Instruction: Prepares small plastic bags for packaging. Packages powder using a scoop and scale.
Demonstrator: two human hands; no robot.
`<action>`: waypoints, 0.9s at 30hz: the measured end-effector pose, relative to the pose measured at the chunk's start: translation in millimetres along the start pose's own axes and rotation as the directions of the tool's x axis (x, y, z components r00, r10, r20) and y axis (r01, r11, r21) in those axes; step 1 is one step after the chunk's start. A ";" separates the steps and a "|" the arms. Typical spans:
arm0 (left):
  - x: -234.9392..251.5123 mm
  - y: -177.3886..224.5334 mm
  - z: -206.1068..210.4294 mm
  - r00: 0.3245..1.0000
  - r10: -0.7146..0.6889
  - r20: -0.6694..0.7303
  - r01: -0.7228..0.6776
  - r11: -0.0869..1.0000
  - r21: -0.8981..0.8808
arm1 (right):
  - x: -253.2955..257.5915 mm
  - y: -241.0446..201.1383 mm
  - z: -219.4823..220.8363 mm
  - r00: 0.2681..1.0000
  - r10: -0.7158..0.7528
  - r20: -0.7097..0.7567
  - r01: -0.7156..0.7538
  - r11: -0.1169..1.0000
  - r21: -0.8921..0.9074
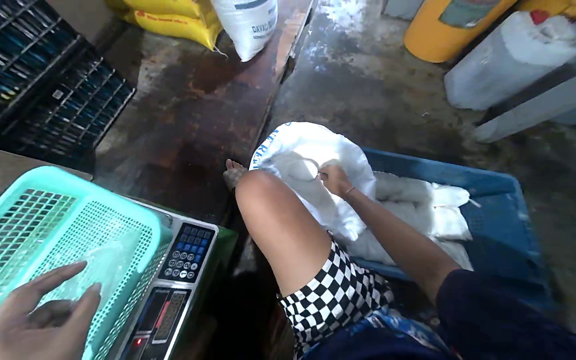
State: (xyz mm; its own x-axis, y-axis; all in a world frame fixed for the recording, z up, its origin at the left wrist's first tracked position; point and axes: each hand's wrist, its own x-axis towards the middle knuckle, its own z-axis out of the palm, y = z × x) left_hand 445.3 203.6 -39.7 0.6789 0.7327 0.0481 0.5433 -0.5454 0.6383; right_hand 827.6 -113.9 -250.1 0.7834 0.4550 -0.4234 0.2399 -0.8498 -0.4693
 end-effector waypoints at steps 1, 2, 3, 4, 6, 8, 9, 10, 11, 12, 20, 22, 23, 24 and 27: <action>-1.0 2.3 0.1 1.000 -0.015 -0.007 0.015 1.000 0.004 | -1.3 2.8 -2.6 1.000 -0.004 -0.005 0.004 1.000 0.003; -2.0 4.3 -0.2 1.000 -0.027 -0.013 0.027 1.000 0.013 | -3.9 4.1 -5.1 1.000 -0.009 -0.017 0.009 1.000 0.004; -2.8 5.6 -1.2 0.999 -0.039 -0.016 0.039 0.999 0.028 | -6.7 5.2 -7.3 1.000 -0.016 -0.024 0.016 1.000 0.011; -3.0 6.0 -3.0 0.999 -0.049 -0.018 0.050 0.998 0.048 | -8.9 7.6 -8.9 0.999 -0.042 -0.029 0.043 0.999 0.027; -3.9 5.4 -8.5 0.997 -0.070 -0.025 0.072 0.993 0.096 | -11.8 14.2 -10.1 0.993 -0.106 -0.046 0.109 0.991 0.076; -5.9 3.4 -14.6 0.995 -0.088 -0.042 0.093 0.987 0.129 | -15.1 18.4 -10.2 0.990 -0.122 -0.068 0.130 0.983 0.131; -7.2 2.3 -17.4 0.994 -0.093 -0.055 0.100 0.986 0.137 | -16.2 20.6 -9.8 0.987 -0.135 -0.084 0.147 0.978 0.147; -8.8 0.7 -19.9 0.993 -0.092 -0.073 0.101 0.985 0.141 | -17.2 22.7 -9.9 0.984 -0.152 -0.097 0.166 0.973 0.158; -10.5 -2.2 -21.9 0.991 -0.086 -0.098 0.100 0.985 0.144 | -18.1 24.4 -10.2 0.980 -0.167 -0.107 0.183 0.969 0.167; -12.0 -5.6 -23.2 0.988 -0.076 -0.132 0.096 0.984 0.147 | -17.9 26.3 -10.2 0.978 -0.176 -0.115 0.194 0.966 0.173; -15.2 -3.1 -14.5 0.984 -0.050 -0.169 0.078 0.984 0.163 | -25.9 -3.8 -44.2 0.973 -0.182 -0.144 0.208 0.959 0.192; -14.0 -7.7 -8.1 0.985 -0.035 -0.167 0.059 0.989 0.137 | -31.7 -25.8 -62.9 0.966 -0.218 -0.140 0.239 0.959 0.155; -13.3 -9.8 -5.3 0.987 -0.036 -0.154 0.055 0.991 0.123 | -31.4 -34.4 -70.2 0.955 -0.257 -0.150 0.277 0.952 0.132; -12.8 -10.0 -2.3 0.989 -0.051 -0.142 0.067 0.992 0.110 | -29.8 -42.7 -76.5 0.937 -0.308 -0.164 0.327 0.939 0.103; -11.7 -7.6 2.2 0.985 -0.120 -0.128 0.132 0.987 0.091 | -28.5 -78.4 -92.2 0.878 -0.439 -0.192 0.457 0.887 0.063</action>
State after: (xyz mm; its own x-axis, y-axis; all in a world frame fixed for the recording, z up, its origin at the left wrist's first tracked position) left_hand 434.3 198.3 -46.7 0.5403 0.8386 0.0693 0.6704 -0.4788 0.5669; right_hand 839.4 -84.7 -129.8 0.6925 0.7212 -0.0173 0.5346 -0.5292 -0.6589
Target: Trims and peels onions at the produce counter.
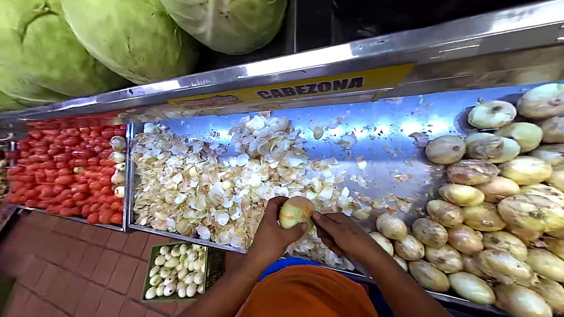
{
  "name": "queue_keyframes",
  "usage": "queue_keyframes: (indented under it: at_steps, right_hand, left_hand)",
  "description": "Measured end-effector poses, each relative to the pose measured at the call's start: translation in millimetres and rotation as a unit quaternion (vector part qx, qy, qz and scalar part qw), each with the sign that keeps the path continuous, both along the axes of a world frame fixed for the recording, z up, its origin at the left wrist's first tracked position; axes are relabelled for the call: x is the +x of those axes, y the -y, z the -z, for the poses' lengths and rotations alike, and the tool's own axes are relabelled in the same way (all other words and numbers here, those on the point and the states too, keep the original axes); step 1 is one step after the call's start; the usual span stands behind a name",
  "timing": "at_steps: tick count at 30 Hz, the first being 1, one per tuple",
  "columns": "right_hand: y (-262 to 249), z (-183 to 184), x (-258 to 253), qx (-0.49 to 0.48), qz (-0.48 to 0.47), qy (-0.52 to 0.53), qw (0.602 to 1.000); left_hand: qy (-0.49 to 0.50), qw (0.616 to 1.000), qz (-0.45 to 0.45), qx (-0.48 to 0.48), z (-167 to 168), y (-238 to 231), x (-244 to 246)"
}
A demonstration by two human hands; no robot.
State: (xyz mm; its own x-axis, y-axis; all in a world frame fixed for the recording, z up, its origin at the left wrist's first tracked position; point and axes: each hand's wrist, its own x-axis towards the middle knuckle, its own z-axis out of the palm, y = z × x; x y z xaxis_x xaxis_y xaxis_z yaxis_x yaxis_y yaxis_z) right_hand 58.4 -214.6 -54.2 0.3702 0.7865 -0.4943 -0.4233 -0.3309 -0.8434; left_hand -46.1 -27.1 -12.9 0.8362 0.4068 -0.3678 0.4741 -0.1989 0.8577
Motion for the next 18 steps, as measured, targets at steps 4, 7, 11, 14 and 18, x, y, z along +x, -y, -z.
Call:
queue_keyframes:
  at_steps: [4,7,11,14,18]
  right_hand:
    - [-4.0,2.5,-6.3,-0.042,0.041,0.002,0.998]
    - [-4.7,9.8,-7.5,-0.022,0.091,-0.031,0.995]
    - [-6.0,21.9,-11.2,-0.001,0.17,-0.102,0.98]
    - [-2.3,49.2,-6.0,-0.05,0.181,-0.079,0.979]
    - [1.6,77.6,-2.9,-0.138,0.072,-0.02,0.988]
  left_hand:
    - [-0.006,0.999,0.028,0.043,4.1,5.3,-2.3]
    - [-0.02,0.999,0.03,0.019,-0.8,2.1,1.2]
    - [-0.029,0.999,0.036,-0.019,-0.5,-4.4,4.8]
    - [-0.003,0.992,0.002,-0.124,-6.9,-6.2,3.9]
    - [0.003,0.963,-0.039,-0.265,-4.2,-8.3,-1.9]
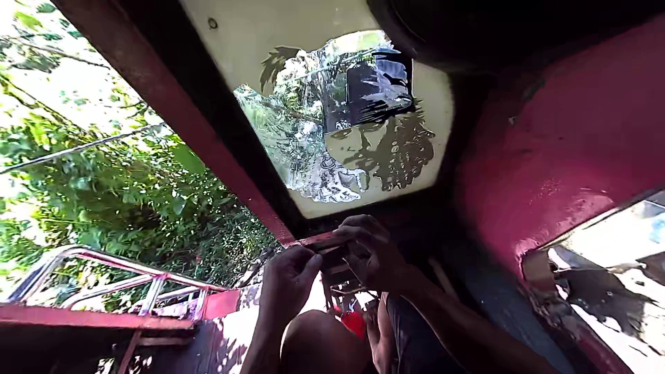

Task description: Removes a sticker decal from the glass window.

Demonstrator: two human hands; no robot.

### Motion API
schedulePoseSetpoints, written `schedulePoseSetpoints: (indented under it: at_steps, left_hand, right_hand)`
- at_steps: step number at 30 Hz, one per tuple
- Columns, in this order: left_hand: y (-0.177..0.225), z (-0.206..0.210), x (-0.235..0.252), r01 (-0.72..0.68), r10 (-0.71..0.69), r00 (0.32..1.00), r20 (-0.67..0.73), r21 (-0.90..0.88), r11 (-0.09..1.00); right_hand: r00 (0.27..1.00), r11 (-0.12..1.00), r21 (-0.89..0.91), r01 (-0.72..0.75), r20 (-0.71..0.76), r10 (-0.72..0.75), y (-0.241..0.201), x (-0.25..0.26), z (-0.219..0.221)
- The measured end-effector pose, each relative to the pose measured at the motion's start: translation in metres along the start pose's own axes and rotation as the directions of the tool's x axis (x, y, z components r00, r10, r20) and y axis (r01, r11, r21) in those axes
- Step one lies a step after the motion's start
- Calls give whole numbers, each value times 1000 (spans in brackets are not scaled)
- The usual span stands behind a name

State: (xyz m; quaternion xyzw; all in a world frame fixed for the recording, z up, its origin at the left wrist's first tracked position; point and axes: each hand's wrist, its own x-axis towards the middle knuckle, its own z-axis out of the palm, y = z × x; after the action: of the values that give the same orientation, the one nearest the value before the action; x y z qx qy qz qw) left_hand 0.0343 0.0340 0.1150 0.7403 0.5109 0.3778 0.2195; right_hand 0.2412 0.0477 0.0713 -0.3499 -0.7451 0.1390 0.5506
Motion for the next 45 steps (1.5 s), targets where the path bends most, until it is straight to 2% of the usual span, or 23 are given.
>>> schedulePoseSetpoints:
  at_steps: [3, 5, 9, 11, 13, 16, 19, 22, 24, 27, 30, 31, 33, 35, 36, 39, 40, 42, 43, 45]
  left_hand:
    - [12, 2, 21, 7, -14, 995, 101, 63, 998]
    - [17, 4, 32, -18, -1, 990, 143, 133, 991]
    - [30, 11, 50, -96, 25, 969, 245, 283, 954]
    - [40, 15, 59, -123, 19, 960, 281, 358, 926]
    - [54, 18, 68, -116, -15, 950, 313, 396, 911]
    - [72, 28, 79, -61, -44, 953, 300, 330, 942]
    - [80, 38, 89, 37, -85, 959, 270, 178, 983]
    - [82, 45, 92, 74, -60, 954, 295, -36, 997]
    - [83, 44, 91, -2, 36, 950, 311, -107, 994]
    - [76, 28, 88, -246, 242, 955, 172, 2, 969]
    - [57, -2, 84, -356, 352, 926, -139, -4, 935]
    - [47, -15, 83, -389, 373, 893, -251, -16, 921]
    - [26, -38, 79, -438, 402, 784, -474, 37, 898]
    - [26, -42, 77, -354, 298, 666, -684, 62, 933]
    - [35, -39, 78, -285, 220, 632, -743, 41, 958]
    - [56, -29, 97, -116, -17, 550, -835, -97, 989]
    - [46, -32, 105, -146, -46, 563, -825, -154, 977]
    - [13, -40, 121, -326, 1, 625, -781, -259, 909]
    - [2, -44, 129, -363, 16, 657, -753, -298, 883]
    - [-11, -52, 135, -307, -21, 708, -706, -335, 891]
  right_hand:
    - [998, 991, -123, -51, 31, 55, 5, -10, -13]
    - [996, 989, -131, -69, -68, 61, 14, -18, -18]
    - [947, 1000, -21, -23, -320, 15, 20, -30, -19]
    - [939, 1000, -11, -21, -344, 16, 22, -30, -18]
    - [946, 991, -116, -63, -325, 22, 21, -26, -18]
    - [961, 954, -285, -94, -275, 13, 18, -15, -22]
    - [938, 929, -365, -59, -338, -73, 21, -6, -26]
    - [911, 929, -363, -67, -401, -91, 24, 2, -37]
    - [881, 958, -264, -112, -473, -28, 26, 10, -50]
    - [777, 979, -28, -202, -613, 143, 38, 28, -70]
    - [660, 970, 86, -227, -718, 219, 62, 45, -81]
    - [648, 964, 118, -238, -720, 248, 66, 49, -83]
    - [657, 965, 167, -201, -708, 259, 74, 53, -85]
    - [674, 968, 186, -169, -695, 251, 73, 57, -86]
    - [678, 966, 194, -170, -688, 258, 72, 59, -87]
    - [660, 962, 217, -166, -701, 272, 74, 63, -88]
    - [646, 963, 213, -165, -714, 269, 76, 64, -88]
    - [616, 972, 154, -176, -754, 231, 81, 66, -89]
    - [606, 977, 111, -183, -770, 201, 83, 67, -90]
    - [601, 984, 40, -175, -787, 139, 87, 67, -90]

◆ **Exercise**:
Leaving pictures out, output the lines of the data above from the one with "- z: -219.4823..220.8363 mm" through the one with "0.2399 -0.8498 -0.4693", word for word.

◆ **Answer to the problem**:
  - z: -219.4823..220.8363 mm
  - r00: 0.2681..1.0000
  - r10: -0.7158..0.7528
  - r20: -0.7097..0.7567
  - r01: -0.7156..0.7538
  - r11: -0.1169..1.0000
  - r21: -0.8921..0.9074
State: (xyz mm; its own x-axis, y-axis; all in a world frame fixed for the recording, z up, its origin at the left wrist's first tracked position; point and axes: each hand's wrist, its own x-axis towards the middle knuckle, its own z-axis out of the palm, y = z × x) left_hand 445.3 203.6 -39.7 0.6789 0.7327 0.0481 0.5433 -0.5454 0.6383; right_hand 827.6 -113.9 -250.1 0.7834 0.4550 -0.4234 0.2399 -0.8498 -0.4693

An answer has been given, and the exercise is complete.